── TASK INPUTS ──

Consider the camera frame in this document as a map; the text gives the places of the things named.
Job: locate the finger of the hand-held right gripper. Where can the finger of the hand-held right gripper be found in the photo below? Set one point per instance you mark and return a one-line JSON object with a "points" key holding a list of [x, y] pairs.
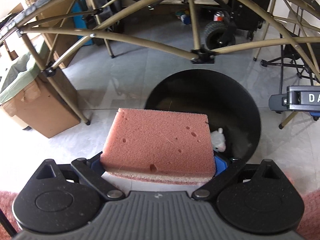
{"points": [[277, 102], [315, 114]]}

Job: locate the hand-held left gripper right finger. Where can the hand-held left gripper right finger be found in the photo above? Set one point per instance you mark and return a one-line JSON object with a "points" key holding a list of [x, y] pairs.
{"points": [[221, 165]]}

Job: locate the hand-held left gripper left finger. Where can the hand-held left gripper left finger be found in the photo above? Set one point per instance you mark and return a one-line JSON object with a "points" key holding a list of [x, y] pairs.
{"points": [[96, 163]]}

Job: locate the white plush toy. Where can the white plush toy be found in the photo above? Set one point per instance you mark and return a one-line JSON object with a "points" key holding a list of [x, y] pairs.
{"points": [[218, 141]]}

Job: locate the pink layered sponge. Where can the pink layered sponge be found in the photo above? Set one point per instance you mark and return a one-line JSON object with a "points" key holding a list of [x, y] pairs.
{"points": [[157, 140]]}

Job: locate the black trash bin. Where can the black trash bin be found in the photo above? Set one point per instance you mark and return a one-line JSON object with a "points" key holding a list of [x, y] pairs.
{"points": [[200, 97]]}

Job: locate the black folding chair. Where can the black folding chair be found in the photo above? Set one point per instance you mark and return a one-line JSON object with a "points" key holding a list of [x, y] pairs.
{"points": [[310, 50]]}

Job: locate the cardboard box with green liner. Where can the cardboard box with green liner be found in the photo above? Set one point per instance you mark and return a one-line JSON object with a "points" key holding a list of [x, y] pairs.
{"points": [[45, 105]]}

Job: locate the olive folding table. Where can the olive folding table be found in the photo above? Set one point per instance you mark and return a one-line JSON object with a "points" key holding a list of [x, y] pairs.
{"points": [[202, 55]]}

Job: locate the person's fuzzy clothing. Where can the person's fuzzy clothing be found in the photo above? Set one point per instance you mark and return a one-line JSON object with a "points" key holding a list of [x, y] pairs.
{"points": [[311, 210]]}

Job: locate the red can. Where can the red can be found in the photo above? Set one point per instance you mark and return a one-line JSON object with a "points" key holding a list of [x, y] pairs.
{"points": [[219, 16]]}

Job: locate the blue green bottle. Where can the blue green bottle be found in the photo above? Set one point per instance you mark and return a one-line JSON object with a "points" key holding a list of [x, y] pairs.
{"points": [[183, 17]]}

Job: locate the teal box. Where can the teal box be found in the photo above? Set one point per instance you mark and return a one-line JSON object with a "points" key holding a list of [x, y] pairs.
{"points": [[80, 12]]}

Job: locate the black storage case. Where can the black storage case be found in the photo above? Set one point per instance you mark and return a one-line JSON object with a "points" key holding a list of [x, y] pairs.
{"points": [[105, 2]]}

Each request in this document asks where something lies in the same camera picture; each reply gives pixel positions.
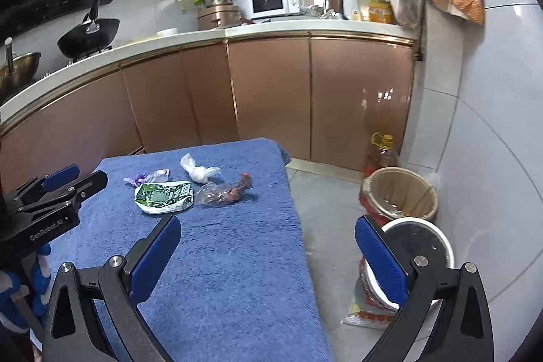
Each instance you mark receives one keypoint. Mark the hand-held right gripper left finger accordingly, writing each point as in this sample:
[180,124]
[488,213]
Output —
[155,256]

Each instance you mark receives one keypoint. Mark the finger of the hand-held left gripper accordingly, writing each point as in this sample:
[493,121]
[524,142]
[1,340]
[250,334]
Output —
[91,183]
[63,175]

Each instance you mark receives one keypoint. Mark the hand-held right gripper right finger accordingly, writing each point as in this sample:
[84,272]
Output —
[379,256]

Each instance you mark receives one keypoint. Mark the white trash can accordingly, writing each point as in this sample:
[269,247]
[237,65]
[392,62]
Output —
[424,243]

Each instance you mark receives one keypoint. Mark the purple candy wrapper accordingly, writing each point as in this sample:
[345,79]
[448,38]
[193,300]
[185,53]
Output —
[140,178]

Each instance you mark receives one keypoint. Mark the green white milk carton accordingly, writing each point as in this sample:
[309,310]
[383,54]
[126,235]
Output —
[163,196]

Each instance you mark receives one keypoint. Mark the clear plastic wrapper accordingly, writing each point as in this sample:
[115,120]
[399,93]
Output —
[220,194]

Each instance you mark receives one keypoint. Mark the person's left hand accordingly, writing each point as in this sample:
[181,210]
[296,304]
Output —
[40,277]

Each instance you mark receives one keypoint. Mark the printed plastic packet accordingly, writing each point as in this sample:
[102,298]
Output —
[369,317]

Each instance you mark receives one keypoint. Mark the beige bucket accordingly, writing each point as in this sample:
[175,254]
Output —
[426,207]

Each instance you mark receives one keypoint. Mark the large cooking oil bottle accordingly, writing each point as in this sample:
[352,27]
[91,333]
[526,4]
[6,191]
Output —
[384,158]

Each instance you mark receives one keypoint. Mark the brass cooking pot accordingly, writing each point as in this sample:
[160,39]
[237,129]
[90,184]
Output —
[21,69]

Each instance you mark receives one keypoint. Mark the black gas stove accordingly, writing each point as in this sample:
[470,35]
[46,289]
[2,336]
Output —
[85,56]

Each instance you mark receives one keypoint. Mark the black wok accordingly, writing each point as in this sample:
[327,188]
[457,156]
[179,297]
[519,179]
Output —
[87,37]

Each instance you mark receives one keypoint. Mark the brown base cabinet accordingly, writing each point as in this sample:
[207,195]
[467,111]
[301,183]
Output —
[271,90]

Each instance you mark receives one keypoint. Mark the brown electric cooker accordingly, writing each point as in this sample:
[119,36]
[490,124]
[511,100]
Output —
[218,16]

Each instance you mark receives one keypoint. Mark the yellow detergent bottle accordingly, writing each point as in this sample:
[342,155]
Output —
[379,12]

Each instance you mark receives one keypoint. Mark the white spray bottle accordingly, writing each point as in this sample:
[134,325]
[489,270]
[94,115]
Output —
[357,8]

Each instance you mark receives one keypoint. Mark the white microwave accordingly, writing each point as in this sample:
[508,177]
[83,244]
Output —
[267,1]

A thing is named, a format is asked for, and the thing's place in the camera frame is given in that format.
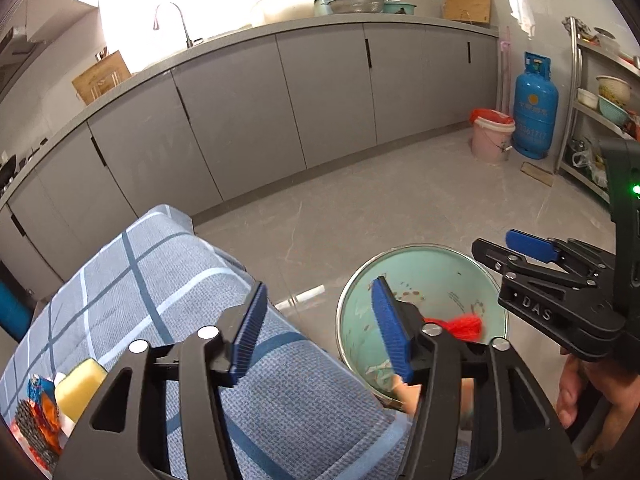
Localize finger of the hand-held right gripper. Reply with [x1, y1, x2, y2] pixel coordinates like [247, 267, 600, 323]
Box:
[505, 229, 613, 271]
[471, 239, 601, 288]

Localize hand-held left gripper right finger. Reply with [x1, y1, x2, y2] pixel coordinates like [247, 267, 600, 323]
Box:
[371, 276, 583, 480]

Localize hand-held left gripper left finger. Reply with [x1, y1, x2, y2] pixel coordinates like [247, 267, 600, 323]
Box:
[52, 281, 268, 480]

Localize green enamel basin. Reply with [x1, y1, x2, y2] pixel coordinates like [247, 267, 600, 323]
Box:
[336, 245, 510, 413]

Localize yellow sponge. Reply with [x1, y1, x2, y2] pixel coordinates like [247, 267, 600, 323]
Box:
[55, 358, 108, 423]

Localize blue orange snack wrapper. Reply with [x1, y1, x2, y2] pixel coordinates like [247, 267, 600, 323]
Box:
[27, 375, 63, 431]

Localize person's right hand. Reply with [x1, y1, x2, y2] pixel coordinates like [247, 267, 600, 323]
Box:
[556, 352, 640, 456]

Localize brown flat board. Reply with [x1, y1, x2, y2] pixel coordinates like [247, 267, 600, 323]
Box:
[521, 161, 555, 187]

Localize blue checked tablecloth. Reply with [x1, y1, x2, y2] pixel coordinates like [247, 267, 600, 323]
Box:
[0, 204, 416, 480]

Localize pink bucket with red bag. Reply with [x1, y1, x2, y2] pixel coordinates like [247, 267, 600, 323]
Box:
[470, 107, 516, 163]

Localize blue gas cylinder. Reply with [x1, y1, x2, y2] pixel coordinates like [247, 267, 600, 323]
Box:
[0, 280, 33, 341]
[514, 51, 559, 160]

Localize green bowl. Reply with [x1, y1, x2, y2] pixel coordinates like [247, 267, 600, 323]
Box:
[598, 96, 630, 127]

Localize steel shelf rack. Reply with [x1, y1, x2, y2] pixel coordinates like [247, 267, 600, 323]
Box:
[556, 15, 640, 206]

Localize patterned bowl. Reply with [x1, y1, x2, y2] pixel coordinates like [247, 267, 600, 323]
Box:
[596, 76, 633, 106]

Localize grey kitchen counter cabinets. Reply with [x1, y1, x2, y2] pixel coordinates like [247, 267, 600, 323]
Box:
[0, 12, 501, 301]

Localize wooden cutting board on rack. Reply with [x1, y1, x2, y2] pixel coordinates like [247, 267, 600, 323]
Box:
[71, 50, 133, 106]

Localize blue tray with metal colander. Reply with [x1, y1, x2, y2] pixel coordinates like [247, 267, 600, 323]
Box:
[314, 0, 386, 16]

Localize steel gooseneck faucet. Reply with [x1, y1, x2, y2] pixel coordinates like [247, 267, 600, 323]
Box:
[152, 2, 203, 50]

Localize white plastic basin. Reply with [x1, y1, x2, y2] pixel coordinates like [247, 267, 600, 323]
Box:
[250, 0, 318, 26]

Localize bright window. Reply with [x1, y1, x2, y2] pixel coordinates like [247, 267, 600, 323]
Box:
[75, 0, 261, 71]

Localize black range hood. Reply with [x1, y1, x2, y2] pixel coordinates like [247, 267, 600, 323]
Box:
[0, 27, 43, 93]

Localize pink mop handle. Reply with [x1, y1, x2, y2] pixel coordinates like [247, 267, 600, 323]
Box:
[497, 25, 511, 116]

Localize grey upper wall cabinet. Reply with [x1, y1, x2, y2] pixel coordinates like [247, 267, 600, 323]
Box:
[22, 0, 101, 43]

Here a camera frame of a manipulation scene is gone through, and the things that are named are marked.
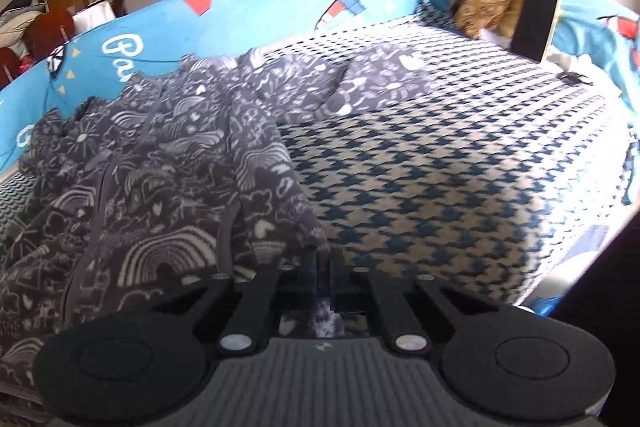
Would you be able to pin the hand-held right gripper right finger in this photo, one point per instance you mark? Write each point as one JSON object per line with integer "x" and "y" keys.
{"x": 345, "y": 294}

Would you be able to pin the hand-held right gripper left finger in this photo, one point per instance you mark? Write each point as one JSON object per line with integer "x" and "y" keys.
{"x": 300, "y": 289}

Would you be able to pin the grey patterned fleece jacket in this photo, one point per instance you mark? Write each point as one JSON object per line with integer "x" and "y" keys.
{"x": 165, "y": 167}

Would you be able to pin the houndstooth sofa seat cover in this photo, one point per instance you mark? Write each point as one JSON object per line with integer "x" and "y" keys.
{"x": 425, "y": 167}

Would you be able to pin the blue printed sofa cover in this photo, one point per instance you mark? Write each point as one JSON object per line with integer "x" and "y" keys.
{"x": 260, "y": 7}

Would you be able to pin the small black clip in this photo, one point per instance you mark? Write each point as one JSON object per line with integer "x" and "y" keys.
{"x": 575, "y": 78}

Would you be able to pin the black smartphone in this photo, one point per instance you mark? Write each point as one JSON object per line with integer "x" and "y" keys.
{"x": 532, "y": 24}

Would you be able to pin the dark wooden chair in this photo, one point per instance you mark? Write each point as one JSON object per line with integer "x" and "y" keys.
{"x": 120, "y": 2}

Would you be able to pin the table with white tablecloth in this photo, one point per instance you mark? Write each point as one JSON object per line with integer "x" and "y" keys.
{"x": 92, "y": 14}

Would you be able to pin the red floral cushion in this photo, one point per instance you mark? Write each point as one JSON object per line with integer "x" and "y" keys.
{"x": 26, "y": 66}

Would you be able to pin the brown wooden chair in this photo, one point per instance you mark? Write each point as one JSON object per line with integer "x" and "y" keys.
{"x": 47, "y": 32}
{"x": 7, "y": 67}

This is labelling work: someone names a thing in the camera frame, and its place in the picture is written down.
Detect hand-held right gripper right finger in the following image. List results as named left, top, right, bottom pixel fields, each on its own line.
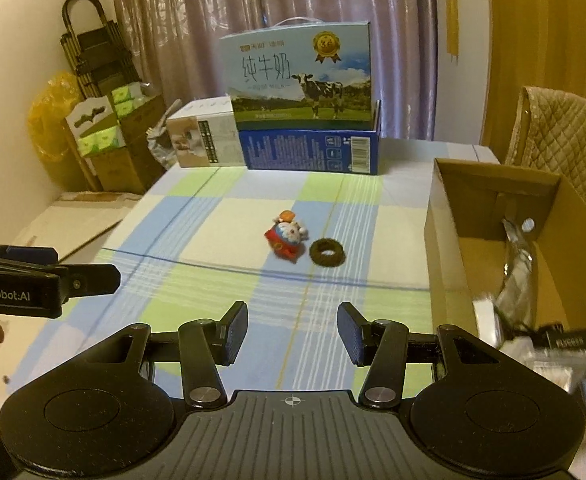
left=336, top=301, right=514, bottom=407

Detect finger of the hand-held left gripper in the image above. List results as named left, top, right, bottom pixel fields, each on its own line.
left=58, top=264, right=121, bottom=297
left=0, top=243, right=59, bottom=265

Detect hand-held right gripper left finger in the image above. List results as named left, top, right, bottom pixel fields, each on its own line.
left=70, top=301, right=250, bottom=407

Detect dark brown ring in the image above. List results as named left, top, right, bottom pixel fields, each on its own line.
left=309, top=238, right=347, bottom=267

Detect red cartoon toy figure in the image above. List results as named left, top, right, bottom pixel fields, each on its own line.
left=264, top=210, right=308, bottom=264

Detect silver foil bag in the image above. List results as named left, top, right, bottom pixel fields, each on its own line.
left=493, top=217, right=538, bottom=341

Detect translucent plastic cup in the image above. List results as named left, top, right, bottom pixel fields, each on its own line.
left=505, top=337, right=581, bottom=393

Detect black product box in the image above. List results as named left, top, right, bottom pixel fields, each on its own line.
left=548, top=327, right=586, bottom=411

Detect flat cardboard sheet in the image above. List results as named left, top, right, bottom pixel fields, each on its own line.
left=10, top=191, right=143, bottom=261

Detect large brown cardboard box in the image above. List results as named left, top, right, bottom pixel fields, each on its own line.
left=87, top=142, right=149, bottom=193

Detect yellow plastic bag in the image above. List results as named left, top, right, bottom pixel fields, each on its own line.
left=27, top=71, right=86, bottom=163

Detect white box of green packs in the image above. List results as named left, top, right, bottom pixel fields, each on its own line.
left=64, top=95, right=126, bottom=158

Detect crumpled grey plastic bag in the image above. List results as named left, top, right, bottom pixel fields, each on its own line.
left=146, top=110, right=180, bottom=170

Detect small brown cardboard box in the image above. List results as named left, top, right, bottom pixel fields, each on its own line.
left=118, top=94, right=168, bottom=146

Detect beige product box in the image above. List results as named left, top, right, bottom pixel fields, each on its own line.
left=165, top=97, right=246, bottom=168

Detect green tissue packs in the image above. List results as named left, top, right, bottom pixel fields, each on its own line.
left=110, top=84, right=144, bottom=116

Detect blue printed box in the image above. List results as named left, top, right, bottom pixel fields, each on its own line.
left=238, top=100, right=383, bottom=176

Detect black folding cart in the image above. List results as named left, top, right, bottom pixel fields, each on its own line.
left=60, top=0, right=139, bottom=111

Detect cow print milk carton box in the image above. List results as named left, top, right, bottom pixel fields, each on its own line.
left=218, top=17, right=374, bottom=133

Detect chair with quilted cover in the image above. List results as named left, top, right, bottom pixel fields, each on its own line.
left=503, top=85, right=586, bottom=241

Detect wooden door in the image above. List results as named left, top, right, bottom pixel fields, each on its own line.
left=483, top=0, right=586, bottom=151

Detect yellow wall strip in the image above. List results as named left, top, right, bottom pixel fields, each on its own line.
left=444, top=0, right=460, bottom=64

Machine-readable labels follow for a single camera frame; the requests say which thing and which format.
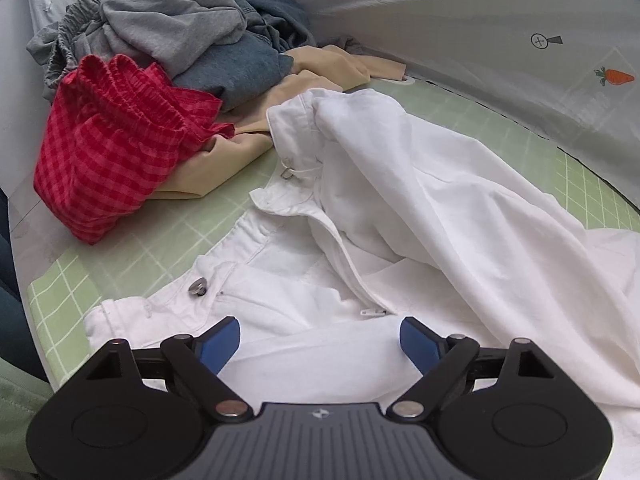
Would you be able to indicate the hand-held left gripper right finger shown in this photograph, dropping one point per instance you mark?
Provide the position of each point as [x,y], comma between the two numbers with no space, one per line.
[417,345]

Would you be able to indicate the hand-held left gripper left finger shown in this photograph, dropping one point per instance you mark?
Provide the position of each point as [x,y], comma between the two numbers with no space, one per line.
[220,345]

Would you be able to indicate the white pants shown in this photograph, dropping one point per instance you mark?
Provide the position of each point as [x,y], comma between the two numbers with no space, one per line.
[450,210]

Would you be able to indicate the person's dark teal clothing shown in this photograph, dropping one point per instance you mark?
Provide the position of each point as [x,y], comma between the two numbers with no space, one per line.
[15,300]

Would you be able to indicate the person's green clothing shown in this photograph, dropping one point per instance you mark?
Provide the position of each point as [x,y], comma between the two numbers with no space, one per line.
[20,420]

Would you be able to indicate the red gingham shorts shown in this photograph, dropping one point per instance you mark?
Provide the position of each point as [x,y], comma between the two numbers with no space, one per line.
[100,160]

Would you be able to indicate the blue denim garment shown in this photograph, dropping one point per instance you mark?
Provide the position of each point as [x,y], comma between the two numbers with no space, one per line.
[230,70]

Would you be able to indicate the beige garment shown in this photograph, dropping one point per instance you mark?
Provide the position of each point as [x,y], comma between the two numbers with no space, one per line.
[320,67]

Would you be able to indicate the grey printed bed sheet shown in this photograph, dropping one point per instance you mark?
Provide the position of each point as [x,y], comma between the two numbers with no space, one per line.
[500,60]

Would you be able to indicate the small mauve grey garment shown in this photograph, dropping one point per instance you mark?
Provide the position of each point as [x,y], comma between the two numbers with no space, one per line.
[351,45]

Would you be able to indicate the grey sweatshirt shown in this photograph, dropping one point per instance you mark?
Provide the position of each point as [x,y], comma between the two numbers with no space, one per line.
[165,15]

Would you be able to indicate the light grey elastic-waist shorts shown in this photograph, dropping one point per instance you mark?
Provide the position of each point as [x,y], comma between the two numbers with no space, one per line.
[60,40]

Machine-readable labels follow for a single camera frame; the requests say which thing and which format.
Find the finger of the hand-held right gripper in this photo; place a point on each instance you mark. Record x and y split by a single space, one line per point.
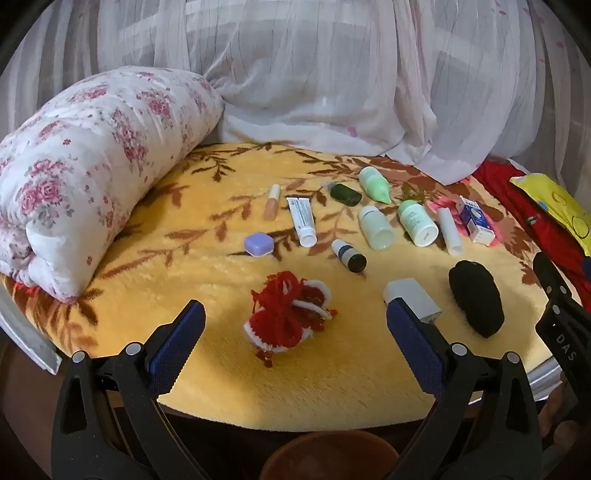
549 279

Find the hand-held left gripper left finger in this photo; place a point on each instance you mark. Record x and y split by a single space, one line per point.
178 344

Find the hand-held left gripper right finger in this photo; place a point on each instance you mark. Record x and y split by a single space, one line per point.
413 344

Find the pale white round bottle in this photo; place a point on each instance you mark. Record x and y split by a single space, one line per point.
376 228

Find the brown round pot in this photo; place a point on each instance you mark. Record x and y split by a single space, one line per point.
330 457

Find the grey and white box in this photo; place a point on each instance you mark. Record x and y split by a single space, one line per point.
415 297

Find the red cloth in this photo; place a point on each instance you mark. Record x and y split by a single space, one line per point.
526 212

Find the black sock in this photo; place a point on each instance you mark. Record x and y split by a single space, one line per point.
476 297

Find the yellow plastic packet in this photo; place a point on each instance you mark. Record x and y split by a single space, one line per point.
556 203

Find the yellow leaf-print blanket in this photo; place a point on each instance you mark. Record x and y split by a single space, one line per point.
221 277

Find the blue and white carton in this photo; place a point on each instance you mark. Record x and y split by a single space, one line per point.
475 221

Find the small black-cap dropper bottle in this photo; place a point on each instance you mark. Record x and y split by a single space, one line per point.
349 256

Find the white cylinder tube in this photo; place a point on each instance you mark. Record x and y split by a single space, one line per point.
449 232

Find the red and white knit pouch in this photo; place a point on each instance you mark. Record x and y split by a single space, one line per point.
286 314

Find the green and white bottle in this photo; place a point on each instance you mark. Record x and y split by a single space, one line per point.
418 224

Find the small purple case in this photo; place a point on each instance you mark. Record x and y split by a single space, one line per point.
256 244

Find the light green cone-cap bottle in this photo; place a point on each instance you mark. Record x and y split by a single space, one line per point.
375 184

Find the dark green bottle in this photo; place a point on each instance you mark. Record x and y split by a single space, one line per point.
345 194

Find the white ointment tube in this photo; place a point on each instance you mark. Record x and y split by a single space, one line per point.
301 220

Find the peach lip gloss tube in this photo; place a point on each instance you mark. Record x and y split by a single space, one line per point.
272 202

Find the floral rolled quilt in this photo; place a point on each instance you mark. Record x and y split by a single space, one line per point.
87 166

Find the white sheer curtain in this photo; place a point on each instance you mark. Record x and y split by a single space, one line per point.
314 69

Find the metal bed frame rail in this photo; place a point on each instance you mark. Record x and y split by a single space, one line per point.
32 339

───

Please copy each line of the entries in which the word "bowl" shows up.

## PROBLEM SOLUTION
Localize green bowl. Reply with [x1, y1, x2, y2] pixel coordinates like [247, 267, 600, 323]
Localize patterned bowl. Reply with [x1, y1, x2, y2] pixel coordinates like [247, 267, 600, 323]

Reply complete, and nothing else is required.